▶ _Instructions for the task_
Everything in the entries except the pictures must be duplicated exactly.

*** Begin section ***

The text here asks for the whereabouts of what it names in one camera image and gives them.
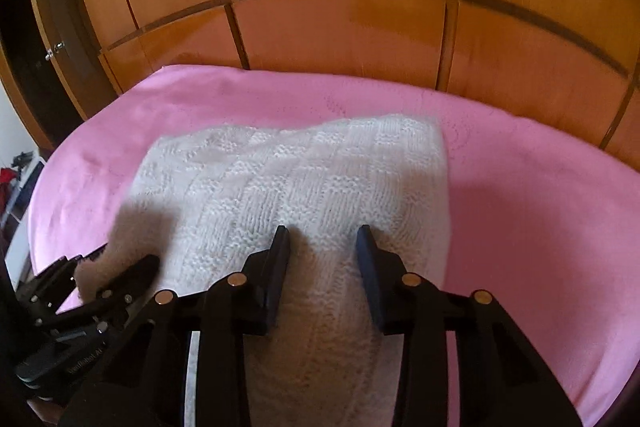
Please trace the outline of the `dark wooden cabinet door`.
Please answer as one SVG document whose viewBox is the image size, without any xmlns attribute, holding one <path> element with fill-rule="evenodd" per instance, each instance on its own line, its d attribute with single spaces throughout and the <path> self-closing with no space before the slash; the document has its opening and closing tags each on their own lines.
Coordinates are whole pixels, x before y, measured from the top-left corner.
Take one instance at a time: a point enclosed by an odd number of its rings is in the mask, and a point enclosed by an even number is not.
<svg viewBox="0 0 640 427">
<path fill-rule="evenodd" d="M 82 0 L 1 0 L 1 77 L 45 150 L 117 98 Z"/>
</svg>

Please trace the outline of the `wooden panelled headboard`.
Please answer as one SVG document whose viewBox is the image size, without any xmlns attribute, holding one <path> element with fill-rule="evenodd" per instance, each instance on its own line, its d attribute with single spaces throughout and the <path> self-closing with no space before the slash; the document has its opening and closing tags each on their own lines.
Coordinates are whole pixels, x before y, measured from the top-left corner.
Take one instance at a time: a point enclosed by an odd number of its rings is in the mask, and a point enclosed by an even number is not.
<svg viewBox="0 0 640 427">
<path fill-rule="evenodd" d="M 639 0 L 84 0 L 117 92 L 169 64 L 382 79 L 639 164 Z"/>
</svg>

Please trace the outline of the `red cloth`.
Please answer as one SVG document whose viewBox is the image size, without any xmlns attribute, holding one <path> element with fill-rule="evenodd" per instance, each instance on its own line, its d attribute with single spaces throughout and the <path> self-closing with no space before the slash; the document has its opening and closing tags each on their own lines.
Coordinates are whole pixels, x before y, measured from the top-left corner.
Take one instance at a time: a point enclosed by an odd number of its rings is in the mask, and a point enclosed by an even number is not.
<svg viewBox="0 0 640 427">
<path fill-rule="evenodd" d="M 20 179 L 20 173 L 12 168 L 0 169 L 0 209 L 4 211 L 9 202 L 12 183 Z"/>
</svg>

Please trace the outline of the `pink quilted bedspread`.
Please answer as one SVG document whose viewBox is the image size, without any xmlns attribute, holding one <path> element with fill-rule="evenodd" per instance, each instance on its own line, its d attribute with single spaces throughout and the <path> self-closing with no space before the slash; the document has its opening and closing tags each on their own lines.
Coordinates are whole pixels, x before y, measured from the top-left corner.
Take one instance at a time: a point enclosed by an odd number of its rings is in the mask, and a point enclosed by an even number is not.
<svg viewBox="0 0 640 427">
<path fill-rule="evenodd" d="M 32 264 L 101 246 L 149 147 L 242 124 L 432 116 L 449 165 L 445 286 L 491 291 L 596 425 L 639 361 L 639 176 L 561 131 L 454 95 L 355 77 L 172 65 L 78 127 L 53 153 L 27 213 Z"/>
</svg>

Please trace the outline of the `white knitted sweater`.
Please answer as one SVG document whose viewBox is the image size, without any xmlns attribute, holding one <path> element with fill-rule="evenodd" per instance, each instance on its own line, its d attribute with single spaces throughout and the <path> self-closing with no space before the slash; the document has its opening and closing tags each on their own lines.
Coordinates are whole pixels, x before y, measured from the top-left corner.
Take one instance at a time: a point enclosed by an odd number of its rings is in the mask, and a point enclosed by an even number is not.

*** End section ***

▶ _Task result_
The text here asks for the whereabouts of what it names in one camera image and gives them.
Please trace the outline of the `dark wooden cabinet door`.
Please answer as one SVG document whose viewBox is the image size, without any xmlns attribute, holding one <path> element with fill-rule="evenodd" per instance, each instance on its own line, its d attribute with single spaces throughout and the <path> self-closing with no space before the slash; the document has its opening and closing tags each on their own lines.
Coordinates are whole pixels, x before y, measured from the top-left corner.
Take one instance at a time: a point enclosed by an odd number of its rings is in the mask, and a point enclosed by an even number is not.
<svg viewBox="0 0 640 427">
<path fill-rule="evenodd" d="M 82 0 L 1 0 L 1 77 L 45 150 L 117 98 Z"/>
</svg>

Please trace the outline of the `wooden panelled headboard`.
Please answer as one SVG document whose viewBox is the image size, without any xmlns attribute, holding one <path> element with fill-rule="evenodd" per instance, each instance on its own line, its d attribute with single spaces throughout and the <path> self-closing with no space before the slash; the document has its opening and closing tags each on their own lines.
Coordinates are whole pixels, x before y, measured from the top-left corner.
Take one instance at a time: a point enclosed by an odd number of its rings is in the mask, and a point enclosed by an even number is not.
<svg viewBox="0 0 640 427">
<path fill-rule="evenodd" d="M 639 0 L 84 0 L 117 92 L 169 64 L 382 79 L 639 164 Z"/>
</svg>

Please trace the outline of the `red cloth`.
Please answer as one SVG document whose viewBox is the image size, without any xmlns attribute, holding one <path> element with fill-rule="evenodd" per instance, each instance on its own line, its d attribute with single spaces throughout and the <path> self-closing with no space before the slash; the document has its opening and closing tags each on their own lines.
Coordinates are whole pixels, x before y, measured from the top-left corner.
Take one instance at a time: a point enclosed by an odd number of its rings is in the mask, and a point enclosed by an even number is not.
<svg viewBox="0 0 640 427">
<path fill-rule="evenodd" d="M 20 179 L 20 173 L 12 168 L 0 169 L 0 209 L 4 211 L 9 202 L 12 183 Z"/>
</svg>

Please trace the outline of the `pink quilted bedspread`.
Please answer as one SVG document whose viewBox is the image size, without any xmlns attribute, holding one <path> element with fill-rule="evenodd" per instance, each instance on its own line, its d attribute with single spaces throughout and the <path> self-closing with no space before the slash; the document has its opening and closing tags each on their own lines.
Coordinates are whole pixels, x before y, measured from the top-left corner.
Take one instance at a time: a point enclosed by an odd number of its rings is in the mask, and a point enclosed by an even number is not.
<svg viewBox="0 0 640 427">
<path fill-rule="evenodd" d="M 32 264 L 101 246 L 149 147 L 242 124 L 432 116 L 449 165 L 445 286 L 491 291 L 596 425 L 639 361 L 639 176 L 561 131 L 454 95 L 355 77 L 172 65 L 78 127 L 53 153 L 27 213 Z"/>
</svg>

Please trace the outline of the `white knitted sweater`.
Please answer as one SVG document whose viewBox is the image size, without any xmlns attribute, holding one <path> element with fill-rule="evenodd" per instance, each instance on its own line, its d attribute with single spaces throughout and the <path> self-closing with no space before the slash; the document has its opening and closing tags each on their own lines.
Coordinates are whole pixels, x before y, measured from the top-left corner.
Take one instance at a time: a point enclosed by an odd number of its rings is in the mask, and a point enclosed by an even number is not.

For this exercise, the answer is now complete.